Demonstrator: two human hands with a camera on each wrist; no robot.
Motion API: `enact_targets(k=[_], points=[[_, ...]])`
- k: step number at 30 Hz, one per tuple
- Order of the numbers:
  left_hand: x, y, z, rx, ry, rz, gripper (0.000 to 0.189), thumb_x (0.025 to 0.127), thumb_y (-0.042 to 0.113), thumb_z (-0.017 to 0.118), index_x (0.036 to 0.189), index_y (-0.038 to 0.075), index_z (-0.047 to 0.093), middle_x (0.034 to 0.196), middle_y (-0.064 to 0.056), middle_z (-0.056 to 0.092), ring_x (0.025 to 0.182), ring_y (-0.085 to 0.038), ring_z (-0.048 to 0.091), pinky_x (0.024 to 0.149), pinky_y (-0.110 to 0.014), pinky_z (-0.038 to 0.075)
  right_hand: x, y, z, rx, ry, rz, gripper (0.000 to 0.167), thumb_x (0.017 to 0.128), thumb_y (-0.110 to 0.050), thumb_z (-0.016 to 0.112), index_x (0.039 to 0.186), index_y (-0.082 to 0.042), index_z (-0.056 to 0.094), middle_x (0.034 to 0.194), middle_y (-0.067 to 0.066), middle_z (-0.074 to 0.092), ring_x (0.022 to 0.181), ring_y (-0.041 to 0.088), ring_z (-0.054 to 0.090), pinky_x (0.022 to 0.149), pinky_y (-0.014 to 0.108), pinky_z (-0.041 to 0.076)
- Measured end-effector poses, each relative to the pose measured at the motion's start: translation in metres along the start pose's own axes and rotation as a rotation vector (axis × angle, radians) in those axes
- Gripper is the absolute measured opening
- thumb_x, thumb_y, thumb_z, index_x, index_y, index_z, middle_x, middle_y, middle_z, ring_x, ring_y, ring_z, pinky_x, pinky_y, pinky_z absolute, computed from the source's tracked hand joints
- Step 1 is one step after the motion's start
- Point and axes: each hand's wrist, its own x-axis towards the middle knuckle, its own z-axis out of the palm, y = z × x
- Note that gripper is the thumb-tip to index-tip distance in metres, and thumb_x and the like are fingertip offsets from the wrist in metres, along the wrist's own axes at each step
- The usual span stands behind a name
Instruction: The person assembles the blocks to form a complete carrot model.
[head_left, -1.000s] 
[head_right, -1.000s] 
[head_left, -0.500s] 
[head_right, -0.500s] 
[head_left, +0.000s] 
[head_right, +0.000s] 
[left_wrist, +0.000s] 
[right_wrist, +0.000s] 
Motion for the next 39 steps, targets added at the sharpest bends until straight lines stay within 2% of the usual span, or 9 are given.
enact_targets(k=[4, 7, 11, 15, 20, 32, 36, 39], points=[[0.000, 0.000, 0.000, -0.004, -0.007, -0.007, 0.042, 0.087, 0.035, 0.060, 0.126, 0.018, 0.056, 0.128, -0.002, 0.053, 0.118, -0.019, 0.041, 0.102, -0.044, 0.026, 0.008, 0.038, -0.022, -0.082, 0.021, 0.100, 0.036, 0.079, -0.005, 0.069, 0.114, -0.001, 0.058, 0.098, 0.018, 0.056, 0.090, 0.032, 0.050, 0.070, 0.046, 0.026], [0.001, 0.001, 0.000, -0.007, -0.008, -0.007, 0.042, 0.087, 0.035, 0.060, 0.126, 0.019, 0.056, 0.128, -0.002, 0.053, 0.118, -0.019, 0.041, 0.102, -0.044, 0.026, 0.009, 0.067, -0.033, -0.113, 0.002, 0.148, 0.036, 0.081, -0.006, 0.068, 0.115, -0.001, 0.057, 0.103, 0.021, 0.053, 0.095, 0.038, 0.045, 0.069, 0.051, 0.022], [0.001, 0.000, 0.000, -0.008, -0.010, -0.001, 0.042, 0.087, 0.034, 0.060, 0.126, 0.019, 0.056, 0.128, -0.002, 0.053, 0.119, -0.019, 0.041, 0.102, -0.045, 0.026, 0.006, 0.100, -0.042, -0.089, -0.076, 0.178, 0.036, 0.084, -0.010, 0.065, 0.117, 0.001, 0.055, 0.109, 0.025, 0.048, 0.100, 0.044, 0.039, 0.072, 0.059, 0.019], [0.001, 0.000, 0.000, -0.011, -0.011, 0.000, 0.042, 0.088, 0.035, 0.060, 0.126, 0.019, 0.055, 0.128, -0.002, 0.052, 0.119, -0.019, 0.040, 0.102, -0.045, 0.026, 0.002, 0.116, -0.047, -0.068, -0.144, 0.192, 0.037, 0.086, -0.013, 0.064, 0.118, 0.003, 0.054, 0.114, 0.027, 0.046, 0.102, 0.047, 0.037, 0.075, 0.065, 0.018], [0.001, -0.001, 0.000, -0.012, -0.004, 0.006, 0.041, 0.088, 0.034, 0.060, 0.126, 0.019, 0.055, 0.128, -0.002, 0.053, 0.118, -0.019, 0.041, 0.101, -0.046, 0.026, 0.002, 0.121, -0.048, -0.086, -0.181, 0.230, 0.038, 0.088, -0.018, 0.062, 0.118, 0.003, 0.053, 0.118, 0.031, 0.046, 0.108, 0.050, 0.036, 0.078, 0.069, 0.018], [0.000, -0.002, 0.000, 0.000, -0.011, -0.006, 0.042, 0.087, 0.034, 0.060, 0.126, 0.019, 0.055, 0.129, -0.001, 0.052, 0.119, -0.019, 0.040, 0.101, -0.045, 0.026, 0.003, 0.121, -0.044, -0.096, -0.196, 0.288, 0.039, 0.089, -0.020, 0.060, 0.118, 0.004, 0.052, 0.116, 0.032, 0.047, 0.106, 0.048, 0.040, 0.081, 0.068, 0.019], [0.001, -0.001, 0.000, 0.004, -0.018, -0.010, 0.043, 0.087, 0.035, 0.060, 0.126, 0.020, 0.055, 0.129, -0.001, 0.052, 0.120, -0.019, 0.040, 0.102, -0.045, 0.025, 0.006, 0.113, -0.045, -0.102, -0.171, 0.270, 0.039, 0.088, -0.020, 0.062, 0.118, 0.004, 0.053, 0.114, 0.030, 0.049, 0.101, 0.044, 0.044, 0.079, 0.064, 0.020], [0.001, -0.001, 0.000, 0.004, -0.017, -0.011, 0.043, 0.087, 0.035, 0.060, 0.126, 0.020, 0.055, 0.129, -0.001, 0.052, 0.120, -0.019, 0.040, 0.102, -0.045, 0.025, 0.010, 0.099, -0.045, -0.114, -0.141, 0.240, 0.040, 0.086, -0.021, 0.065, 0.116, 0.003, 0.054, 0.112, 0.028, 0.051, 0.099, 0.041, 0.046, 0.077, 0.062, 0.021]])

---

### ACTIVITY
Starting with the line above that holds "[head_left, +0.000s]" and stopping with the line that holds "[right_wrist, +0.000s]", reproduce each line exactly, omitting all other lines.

### ANSWER TO THIS PROBLEM
[head_left, +0.000s] 
[head_right, +0.000s] 
[left_wrist, +0.000s] 
[right_wrist, +0.000s] 

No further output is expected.